This document describes user requirements for text to speech of electronic documents containing ruby.
We are concerned about issues around the text-to-speech of HTML documents and EPUB publications containing ruby. Although typographical characteristics of ruby are covered by [[?JLREQ]] and [[?simple-ruby]], text-to-speech issues have not been widely recognized. This document focuses on user requirements, while a companion document (now in Japanese only) focuses on implementation issues.
Section 2 enumerates the roles of ruby annotation play in relation to its base text. Section 3 describes possible options for using base text and/or ruby annotation for the text-to-speech and discusses the pros and cons of each option. Section 4 shows ruby markup issues around the text-to-speech. Section 5 introduces alternative mechanisms (SSML and PLS). Section 6 describes the use of ruby in translating HTML or EPUB to braille. And Section 7 provides a brief summary of the text-to-speech of Word documents and PDF documents containing ruby.
The primary use of ruby annotation is to indicate how to read CJK ideographic characters (furigana, see also JLReq terminology).
Nowadays, it is not common to attach ruby annotations to every CJK ideographic characters (general ruby, see also JLReq terminology). Ruby annotations are typically attached to difficult CJK ideographic characters only (para ruby, see also JLReq terminology).
Ruby is used in trade books, newspapers, textbooks, teaching materials, etc., but is rarely used in business documents.
Even for simple CJK ideographic characters, ruby annotations may be added for some users who have particular difficulties with CJK ideographic characters (in electronic documents, it is easy to make ruby annotations visible or invisible based on user preferences). Such ruby annotations are called as furigana-added-for-enhanced-accessibility.
Some simple CJK ideographic characters have more than one possible reading and thus require ruby annotations for disambiguation. This is common for names of people and places. For example, "山崎" (a person's name) may be read as "Yamazaki" or "Yamasaki".
In the case of para ruby, ruby annotation is often attached to the first occurrence of each CJK ideographic character, and not attached to the second and subsequent occurrences of the same character, probably because users should learn from the first occurrence.
Especially in Japan, ruby annotation is also used for indicating something different from the reading of a CJK ideographic character.
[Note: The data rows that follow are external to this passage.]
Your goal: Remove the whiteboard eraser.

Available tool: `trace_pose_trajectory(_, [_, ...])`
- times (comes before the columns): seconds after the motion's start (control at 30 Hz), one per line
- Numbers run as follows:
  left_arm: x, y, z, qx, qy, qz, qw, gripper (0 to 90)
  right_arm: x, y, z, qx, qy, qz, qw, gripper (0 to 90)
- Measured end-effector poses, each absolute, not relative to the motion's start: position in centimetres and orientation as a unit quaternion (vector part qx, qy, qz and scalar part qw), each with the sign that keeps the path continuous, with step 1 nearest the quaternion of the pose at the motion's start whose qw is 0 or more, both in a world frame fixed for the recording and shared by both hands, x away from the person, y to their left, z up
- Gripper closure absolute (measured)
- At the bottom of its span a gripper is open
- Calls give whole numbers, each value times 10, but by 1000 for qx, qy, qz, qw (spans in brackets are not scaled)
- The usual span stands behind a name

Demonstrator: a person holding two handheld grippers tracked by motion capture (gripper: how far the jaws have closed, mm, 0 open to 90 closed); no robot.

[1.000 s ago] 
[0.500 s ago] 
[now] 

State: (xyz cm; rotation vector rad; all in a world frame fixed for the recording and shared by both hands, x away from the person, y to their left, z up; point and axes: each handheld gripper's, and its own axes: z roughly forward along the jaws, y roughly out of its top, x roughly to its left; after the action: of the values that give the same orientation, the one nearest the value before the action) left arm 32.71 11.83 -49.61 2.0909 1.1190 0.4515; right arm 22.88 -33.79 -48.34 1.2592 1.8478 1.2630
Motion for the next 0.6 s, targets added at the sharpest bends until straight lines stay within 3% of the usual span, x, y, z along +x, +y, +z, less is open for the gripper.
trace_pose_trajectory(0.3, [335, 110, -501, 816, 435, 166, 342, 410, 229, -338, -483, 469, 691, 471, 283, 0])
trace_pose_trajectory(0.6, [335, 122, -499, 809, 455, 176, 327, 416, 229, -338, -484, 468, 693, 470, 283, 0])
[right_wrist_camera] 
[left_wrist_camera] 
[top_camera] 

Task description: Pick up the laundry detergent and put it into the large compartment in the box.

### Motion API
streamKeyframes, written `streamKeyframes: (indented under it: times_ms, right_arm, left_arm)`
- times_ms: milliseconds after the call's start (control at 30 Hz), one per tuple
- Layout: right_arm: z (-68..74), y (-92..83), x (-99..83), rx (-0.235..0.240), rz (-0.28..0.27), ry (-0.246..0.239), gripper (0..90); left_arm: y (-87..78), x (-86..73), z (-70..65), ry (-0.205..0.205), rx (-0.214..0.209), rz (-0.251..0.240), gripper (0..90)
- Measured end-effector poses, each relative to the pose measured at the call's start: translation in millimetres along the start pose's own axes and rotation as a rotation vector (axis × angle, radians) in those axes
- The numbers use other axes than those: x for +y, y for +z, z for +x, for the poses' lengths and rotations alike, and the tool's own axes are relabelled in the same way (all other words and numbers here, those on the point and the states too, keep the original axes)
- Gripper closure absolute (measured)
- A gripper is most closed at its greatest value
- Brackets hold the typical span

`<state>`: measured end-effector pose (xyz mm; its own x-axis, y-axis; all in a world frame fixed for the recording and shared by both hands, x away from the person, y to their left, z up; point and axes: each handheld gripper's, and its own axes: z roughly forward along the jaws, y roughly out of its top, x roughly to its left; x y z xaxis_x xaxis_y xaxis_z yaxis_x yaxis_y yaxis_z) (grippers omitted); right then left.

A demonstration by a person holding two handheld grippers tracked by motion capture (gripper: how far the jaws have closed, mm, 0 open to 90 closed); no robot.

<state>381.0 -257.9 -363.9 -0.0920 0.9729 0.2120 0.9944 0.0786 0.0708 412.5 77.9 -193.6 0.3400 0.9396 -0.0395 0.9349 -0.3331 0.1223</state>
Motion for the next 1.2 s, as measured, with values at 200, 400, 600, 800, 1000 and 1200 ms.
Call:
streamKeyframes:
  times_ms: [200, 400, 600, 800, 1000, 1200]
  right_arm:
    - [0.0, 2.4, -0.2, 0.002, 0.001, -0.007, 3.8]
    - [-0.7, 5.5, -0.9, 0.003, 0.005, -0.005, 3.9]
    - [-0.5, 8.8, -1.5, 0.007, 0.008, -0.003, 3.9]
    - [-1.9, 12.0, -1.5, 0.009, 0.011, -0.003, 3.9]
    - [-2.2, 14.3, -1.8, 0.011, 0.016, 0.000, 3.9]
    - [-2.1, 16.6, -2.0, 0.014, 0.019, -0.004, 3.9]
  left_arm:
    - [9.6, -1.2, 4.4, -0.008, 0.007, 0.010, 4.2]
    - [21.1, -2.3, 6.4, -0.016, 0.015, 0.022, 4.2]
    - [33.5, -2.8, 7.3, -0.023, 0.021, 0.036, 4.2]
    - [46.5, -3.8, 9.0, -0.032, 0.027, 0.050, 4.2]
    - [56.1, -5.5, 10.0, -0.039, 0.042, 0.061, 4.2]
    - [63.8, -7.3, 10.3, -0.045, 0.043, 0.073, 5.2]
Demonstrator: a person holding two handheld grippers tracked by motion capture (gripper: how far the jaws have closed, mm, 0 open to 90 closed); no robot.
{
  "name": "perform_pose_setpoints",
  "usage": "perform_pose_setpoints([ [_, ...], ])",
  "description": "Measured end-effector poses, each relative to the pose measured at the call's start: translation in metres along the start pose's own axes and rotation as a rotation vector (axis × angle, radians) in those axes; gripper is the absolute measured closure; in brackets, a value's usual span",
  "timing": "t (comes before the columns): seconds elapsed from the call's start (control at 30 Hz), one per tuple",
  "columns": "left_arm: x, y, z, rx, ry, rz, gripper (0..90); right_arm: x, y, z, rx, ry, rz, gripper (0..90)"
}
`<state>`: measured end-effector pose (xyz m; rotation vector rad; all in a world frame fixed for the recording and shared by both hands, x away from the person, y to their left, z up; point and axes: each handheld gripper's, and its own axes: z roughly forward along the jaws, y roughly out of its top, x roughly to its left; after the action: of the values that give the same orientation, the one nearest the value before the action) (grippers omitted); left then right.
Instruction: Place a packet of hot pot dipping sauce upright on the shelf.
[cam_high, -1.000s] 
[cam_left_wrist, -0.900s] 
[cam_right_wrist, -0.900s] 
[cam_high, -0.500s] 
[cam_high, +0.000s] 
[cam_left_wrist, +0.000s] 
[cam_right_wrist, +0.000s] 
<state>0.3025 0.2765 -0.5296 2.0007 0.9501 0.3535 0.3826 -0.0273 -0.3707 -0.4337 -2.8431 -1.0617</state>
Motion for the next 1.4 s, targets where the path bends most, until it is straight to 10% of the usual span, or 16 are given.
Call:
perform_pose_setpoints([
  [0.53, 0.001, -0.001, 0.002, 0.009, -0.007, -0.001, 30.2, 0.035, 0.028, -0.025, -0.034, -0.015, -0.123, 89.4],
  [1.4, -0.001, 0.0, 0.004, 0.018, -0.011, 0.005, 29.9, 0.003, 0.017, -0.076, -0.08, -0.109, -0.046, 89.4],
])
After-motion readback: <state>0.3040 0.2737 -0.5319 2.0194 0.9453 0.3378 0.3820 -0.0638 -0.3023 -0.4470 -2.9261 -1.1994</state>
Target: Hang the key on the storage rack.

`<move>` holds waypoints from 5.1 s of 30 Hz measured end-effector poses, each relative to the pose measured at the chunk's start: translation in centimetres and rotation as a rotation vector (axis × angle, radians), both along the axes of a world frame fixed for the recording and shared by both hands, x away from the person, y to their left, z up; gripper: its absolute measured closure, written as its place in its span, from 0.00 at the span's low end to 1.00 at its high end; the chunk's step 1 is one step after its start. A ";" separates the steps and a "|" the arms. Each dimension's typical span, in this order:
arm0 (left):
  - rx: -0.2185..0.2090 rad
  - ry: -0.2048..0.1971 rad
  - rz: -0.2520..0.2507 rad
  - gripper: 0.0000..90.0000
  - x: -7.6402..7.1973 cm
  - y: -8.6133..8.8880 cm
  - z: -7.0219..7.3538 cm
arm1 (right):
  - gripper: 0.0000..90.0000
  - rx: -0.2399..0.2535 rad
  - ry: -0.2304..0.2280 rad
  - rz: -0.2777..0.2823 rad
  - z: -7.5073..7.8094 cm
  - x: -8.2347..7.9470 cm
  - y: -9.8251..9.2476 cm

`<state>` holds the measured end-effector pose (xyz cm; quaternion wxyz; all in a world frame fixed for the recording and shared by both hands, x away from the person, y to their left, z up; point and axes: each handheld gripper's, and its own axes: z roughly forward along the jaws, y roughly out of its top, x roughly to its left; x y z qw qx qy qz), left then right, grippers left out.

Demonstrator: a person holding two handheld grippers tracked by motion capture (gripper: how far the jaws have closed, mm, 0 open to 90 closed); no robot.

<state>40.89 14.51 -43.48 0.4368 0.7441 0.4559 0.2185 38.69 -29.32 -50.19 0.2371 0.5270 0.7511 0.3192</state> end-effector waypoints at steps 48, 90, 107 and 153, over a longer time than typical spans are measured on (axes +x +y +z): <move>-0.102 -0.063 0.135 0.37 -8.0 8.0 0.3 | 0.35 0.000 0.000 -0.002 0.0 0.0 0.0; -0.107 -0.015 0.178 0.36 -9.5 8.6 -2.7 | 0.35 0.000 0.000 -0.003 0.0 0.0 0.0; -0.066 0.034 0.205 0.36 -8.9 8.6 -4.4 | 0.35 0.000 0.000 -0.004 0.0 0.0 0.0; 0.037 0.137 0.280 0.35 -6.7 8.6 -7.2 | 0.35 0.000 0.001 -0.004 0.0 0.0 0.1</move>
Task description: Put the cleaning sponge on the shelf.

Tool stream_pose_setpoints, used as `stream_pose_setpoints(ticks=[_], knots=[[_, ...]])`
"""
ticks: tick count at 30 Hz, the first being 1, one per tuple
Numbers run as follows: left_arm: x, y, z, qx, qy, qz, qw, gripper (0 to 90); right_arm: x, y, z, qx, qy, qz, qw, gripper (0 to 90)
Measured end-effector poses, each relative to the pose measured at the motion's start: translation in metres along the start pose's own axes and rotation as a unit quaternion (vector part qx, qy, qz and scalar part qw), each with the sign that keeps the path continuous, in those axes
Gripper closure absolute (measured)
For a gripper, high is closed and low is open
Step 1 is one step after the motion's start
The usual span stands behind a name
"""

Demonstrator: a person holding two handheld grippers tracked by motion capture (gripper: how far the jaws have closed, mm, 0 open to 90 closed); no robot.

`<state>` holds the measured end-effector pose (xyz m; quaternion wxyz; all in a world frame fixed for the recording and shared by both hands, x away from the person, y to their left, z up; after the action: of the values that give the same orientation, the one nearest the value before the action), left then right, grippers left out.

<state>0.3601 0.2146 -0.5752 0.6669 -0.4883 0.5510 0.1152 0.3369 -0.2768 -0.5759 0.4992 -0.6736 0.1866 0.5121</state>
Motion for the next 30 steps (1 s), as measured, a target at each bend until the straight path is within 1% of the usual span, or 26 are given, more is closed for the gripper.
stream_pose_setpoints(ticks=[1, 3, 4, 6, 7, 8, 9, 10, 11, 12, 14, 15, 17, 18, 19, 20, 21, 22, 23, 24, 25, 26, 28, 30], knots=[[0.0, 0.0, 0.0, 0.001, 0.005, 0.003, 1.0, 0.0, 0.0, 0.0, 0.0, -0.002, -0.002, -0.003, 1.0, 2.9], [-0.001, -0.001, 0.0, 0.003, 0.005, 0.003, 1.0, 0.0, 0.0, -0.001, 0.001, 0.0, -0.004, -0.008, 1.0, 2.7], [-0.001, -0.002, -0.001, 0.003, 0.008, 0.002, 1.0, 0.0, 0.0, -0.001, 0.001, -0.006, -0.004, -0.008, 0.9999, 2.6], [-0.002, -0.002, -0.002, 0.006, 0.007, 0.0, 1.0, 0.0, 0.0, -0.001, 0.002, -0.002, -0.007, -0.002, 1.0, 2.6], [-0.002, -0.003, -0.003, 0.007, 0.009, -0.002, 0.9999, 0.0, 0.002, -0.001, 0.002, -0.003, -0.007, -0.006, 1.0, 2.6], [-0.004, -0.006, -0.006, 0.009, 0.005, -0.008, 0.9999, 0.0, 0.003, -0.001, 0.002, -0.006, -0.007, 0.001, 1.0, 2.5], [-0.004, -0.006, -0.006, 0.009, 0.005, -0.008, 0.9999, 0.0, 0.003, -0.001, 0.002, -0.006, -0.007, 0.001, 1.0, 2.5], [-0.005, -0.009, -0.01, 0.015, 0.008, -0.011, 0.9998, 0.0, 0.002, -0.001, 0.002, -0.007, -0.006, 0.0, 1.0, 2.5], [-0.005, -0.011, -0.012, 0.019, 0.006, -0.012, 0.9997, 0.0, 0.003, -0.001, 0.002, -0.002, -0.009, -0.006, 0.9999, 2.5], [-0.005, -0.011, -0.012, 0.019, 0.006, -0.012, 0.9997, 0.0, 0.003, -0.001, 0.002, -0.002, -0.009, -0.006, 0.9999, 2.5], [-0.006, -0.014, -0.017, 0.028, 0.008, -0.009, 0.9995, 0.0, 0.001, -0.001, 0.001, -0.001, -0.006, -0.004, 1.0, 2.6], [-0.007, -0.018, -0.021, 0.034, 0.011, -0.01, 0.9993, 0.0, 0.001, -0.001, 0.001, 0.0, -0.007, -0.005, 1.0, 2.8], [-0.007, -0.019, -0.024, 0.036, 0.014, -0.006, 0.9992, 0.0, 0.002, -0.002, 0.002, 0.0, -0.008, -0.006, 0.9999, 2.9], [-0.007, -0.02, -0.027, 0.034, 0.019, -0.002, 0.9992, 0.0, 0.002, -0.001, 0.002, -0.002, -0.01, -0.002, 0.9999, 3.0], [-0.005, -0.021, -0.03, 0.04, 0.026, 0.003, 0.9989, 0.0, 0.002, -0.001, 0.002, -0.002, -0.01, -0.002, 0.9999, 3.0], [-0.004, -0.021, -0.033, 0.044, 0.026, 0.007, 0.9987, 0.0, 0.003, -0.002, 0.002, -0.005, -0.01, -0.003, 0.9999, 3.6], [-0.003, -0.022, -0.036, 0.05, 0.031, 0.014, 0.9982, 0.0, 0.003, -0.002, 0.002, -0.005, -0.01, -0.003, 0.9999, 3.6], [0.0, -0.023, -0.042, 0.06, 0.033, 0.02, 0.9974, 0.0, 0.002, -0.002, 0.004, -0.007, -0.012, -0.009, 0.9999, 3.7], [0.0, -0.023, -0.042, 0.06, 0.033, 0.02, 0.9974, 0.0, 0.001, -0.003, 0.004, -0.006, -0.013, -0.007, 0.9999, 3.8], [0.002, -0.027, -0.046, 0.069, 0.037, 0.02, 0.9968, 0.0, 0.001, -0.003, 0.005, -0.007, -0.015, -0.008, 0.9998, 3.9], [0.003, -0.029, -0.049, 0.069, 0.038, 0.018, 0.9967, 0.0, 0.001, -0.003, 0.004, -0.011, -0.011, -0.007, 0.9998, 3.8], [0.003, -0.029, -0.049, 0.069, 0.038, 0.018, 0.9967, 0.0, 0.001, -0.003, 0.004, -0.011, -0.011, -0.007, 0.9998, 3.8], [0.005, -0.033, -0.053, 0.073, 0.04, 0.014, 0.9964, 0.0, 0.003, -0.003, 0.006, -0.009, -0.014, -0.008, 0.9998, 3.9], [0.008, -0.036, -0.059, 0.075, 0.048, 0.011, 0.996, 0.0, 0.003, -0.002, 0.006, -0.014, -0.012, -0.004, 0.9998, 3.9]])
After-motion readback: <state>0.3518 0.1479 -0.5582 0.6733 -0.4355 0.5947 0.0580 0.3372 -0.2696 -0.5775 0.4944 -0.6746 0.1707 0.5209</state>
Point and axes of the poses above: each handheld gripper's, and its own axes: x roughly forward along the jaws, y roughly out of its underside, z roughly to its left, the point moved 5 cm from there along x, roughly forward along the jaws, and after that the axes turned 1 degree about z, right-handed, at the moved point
Such ruby is called Gikun. Gikun tends to be used in light novels and comics.
Here are some examples of Gikun:
Even when Gikun is used for a compound word, it is unlikely to be repeated for later occurrences of the same word.
Moreover, different [=GIKUN=] may be added for subsequent occurrences of the same word.
For example, the next occurrence of 生命 may well be
Unusual names of people in Japan are written in CJK ideographic characters but read as something completely
different from the typical reading of the CJK ideographic characters.
Character names in comics, animation and light novels are sometimes extremely difficult to read. Many of the character names in Demon Slayer (Kimetsu no Yaiba) fall into this category. For example, almost no one can read 不死川 玄弥 as "Shinazugawa Gennya" from the beginning.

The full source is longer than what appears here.